= Beginning of Section =

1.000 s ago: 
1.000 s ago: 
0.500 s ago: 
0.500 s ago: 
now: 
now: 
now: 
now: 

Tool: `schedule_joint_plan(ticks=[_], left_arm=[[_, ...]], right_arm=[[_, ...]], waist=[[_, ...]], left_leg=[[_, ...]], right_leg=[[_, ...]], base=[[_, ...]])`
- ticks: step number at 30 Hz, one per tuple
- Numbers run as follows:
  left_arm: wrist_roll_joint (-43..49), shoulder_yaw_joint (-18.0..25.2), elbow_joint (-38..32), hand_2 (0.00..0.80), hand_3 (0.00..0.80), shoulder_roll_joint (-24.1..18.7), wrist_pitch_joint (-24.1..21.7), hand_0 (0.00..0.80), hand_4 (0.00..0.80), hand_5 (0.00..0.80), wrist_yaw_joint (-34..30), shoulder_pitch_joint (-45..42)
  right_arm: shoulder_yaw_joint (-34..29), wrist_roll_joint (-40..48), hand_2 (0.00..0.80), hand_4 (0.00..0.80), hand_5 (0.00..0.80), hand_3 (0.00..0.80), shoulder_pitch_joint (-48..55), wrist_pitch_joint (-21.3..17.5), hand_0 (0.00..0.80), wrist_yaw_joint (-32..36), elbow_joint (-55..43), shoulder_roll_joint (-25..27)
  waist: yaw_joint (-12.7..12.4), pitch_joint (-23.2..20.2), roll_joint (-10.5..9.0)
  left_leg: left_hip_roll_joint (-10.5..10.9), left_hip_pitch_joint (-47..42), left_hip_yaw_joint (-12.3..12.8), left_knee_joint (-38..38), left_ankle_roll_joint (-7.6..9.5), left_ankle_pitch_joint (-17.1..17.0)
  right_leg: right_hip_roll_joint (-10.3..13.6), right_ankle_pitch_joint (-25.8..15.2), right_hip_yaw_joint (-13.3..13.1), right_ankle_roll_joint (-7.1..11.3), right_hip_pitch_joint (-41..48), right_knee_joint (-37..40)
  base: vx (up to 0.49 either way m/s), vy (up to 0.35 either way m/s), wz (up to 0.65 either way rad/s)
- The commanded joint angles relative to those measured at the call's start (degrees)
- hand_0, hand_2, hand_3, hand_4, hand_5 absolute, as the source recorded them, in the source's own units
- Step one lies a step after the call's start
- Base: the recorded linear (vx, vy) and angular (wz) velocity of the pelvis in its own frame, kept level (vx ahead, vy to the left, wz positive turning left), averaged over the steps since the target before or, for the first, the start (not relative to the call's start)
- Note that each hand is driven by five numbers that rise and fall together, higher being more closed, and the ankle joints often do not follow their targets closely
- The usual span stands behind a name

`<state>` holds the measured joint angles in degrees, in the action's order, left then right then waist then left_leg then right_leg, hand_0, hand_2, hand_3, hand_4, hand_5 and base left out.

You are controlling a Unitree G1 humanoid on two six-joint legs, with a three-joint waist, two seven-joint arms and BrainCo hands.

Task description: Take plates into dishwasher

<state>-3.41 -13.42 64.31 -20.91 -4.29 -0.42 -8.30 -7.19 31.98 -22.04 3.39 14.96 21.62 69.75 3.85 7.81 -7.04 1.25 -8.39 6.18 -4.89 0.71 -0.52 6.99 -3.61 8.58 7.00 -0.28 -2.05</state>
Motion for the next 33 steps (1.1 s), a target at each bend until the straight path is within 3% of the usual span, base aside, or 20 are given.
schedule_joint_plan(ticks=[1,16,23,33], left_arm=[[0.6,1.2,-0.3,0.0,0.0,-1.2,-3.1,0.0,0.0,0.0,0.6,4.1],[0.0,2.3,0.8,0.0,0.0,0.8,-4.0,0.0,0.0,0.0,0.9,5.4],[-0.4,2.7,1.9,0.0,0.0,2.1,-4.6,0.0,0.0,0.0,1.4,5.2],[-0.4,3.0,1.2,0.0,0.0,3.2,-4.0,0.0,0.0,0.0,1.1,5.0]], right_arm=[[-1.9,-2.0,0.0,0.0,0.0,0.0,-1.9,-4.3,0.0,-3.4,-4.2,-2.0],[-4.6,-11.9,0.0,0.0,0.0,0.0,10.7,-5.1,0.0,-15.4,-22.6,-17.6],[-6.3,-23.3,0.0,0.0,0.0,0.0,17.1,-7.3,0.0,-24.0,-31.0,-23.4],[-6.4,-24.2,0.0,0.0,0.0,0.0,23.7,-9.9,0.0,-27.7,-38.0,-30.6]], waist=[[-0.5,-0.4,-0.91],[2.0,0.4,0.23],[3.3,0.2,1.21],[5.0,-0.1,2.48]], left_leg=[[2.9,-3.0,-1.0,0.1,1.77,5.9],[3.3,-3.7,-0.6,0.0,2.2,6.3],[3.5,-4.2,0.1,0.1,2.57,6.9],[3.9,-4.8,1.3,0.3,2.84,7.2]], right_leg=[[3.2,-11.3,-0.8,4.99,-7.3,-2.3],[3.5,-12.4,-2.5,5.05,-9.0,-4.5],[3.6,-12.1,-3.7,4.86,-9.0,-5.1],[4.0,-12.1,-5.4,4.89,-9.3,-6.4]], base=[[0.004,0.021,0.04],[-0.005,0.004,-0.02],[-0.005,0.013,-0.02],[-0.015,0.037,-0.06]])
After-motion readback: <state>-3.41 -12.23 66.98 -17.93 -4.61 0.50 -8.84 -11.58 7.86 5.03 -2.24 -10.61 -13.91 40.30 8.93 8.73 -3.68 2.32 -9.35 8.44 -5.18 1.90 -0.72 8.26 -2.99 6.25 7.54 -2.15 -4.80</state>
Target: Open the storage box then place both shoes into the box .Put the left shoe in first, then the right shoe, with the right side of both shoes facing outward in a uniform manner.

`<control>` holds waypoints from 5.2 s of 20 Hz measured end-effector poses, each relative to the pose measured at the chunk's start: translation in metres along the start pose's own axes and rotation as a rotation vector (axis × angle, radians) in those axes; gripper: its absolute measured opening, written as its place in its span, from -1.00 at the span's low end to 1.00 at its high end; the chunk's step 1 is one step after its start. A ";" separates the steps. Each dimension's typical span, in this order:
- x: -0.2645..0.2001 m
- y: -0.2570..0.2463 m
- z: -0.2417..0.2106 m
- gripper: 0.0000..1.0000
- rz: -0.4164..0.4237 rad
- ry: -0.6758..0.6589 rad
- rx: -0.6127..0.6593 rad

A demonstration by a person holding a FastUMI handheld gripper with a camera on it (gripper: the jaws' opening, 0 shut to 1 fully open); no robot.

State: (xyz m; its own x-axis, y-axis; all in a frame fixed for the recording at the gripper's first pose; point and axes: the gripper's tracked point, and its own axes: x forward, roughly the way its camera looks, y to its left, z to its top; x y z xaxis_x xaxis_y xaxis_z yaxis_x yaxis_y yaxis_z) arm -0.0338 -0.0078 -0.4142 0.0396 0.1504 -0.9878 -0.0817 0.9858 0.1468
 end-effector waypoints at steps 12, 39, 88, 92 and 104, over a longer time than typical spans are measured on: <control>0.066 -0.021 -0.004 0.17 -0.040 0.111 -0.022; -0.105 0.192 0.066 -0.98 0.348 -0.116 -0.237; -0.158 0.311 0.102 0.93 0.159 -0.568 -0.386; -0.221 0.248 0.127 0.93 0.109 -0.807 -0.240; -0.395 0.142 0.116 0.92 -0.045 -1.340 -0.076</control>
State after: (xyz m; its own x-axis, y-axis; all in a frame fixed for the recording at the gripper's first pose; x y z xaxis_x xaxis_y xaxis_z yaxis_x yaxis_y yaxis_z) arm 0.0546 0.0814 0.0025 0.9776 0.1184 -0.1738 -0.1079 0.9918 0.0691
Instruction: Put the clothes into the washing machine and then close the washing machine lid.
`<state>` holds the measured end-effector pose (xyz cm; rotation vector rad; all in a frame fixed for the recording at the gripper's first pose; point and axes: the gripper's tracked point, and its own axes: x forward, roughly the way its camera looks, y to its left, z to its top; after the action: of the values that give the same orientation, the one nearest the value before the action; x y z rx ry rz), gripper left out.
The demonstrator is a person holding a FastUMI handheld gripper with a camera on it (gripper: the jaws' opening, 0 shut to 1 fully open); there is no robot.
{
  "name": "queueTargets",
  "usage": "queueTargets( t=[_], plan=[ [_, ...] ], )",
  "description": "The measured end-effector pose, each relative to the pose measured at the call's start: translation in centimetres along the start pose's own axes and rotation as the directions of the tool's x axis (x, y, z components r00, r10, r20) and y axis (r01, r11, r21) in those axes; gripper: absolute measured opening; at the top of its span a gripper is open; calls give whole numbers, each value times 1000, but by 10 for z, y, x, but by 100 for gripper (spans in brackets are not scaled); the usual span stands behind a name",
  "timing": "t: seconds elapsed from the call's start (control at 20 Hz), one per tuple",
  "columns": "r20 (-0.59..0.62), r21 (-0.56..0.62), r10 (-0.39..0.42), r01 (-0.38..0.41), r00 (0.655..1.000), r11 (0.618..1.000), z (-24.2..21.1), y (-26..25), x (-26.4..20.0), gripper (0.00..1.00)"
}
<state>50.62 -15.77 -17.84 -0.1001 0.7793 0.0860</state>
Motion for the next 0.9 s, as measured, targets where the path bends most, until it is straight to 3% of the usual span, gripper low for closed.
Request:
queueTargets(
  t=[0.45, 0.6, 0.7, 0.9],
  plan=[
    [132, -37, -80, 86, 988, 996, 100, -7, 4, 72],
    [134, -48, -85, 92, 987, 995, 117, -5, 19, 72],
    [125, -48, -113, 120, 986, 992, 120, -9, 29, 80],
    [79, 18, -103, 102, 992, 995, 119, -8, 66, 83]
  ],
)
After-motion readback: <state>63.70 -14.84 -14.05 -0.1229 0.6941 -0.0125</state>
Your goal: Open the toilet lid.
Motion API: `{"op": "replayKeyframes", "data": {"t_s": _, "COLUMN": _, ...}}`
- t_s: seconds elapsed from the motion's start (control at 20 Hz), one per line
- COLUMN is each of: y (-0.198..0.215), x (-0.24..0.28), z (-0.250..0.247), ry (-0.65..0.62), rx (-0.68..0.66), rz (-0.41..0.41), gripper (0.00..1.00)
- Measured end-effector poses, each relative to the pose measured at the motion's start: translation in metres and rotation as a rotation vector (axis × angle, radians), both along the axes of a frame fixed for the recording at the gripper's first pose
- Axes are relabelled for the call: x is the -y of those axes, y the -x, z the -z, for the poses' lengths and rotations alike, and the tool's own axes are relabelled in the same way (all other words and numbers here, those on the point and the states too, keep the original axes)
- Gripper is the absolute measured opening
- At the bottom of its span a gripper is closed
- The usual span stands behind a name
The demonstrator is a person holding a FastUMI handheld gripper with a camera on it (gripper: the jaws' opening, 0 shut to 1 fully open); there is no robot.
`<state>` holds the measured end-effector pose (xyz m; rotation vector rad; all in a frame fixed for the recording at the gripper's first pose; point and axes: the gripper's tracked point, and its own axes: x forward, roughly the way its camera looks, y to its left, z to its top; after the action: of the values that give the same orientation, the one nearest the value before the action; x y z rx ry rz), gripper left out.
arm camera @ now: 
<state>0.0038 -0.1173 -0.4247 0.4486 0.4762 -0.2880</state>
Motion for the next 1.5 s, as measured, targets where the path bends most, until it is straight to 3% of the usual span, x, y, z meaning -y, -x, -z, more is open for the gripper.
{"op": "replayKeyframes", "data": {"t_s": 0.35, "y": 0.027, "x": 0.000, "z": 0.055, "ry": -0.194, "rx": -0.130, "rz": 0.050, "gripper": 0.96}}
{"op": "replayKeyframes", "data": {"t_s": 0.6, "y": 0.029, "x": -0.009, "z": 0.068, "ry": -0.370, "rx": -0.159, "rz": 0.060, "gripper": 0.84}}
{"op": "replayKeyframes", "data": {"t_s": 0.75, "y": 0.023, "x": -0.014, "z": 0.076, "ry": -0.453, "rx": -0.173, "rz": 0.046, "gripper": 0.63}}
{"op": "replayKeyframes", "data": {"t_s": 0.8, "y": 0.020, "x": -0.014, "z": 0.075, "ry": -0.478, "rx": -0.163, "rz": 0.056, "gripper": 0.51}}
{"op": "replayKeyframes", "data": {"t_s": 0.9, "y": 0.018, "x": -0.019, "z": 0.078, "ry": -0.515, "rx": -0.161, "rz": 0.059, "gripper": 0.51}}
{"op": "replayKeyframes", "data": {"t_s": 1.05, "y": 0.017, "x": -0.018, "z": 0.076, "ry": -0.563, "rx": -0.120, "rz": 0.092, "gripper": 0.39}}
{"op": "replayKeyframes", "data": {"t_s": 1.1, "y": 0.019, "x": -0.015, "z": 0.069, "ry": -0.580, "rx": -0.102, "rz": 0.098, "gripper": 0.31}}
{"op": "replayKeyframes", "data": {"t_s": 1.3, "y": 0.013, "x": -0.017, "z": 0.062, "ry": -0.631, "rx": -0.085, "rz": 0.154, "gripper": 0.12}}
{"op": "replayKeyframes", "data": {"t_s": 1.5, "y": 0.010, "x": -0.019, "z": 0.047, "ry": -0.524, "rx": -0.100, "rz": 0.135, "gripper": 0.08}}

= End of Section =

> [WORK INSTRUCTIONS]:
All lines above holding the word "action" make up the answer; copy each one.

> [ANSWER TO THIS TASK]:
`<state>` holds the measured joint angles in degrees, in the action's order, left then right then waist then left_leg then right_leg, hand_0, hand_2, hand_3, hand_4, hand_5 and base left out.
`<state>` holds the measured end-effector pose (xyz cm; rotation vector rad; all in a frame fixed for the recording at the gripper's first pose; point and axes: the gripper's tracked point, and its own axes: x forward, roughly the way its camera looks, y to its left, z to its top; after the action: of the values that give the same orientation, the one nearest the value before the action; x y z rx ry rz), gripper left out.
`<state>` holds the measured end-effector pose (xyz m; rotation vector rad; all in a frame fixed for the recording at the gripper's first pose; point and axes: the gripper's tracked point, and its own axes: x forward, roughly the way its camera looks, y to its left, z to its top; after the action: of the values that give the same orientation, the one nearest the value before the action; x y z rx ry rz), gripper left out.

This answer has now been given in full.